Deborah Castillo

Castillo has explored various artistic media, including video, photography, sculpture, and performance art, disciplines that she intertwines to create complex works that make political statements.

Art critic Irina Troconis has identified the military figure Castillo so often singles out as the subject of her criticism as the caudillo: "Though the head’s identity was never explicitly revealed, there was no mystery regarding what it represented; the frown, the beard, and the military epaulettes gave it the authoritative air of the caudillo, and brought to mind the boundless power historically embedded in that figure and its many visual iterations in the urban and political landscape of Latin America.
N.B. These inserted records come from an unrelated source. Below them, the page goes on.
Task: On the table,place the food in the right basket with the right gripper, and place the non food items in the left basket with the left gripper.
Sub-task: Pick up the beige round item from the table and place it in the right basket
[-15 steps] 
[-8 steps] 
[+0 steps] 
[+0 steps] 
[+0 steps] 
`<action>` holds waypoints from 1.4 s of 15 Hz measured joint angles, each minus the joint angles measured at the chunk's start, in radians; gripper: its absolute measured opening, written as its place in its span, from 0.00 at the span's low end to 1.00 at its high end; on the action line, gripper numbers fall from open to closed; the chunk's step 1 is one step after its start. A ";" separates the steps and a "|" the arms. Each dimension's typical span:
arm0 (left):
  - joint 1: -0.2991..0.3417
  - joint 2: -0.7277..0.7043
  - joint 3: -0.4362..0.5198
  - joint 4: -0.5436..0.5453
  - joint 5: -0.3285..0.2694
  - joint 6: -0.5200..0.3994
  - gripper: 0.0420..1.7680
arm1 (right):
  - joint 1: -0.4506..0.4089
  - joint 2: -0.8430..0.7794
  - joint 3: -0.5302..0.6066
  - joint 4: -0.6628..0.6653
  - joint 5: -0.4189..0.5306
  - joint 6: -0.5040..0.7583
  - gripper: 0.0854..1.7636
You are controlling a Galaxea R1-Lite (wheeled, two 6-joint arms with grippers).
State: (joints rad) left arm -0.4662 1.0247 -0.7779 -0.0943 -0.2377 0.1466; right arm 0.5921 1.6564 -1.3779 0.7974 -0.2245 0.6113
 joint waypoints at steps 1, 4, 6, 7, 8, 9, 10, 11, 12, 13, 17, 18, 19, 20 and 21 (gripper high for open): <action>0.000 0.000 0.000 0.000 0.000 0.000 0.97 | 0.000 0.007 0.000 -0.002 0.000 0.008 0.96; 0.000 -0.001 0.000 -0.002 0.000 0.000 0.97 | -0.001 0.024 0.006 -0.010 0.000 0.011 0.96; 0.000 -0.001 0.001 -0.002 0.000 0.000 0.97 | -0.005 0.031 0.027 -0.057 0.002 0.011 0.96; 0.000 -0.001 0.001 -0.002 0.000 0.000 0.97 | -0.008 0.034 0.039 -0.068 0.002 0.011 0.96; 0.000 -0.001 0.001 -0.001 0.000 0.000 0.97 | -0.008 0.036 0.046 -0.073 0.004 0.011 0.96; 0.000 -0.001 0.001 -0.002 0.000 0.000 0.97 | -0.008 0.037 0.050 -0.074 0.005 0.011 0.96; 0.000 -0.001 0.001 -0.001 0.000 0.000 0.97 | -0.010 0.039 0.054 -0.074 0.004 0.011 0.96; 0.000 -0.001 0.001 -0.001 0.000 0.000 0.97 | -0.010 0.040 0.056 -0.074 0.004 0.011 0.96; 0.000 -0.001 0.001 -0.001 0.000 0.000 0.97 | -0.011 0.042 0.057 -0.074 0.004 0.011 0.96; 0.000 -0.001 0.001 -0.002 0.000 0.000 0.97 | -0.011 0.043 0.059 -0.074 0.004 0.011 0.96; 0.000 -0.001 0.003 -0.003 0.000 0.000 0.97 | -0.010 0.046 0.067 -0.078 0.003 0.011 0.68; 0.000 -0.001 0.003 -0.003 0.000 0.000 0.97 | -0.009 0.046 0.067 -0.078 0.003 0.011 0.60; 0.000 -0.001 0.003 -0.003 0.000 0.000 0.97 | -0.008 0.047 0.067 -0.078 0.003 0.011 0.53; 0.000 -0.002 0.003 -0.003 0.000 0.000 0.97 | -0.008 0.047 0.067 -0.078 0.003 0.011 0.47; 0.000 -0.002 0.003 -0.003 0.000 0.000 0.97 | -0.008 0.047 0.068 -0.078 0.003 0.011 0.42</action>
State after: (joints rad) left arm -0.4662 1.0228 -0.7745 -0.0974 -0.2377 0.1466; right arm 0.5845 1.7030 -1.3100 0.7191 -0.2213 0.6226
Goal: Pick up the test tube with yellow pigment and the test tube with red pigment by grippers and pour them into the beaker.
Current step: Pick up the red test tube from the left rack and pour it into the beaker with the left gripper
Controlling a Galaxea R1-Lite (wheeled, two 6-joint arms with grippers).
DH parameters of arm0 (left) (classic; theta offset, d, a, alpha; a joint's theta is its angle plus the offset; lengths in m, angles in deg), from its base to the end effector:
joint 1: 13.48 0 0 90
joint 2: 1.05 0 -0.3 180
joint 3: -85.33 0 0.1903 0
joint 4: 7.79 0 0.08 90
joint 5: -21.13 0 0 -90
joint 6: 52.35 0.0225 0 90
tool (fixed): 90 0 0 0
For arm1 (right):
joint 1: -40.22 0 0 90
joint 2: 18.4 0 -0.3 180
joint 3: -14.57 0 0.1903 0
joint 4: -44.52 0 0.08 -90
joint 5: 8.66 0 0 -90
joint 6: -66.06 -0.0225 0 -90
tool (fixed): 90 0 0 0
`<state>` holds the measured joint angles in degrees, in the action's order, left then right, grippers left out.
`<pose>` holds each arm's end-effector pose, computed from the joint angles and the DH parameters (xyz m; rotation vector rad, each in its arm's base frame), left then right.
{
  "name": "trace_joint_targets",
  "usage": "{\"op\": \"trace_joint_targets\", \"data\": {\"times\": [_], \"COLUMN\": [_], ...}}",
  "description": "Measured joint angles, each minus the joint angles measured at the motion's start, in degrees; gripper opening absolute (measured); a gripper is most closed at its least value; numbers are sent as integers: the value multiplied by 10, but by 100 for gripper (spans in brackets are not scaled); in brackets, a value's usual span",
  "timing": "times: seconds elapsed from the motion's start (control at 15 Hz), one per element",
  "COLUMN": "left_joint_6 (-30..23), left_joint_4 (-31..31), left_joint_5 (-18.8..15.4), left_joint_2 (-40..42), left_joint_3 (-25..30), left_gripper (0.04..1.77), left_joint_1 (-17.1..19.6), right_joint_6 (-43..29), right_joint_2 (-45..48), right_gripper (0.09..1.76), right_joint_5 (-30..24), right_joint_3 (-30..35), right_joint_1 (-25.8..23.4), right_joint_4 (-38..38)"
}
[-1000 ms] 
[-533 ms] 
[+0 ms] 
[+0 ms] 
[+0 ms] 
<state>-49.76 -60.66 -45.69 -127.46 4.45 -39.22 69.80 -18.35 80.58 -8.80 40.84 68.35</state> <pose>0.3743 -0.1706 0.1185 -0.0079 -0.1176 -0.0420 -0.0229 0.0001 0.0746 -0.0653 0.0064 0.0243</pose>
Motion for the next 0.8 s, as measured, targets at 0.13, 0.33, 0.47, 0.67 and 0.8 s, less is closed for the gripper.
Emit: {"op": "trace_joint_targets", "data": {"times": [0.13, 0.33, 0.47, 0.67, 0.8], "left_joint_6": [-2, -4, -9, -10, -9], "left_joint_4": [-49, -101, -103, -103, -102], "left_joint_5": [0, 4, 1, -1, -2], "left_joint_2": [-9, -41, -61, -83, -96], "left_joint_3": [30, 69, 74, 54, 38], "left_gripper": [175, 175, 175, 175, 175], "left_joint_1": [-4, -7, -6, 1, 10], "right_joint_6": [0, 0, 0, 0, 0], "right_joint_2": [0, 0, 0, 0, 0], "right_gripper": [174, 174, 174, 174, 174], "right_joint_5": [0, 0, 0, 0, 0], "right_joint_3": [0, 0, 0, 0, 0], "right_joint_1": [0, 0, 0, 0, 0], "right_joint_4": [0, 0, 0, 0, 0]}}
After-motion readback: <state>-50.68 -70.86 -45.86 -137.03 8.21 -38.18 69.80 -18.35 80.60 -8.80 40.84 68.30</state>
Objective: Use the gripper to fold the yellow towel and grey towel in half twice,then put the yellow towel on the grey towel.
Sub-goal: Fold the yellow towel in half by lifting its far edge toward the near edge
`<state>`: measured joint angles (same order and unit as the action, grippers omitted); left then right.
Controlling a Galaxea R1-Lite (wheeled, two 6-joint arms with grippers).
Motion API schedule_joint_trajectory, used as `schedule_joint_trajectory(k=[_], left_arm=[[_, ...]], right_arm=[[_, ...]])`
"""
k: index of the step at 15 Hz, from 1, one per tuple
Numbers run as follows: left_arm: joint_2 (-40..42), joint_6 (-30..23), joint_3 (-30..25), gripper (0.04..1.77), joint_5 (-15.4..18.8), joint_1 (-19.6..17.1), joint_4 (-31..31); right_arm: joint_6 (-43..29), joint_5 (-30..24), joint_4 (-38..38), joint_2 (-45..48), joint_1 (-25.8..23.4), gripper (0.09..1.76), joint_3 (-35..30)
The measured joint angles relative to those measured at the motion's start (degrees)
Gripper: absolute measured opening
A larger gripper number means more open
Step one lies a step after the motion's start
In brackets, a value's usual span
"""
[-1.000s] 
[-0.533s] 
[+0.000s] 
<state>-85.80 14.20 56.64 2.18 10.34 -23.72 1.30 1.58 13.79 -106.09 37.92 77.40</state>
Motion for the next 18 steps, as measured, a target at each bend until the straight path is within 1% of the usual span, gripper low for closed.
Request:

[9] Art historian Sara Garzón has compared Castillo's "iconoclastic" pieces that attack effigies of Bolívar to social protest movements that topple monuments; the artist trivializes the heroic image while performing civil disobedience.

[10] Her 2018 exhibition, "Parricidios," at El Museo de Arte Carrillo Gil (MACG) in Mexico City featured Las Dictadoras (2017), a sculptural configuration of five female bodies that parodied the five iconic male leaders Mao ZeDong, Joseph Stalin, Karl Marx, Vladimir Lenin and Fidel Castro.

[11] Castillo was forced to leave Venezuela, at one point going into hiding, because its totalitarian regime censored her artwork and its political critiques.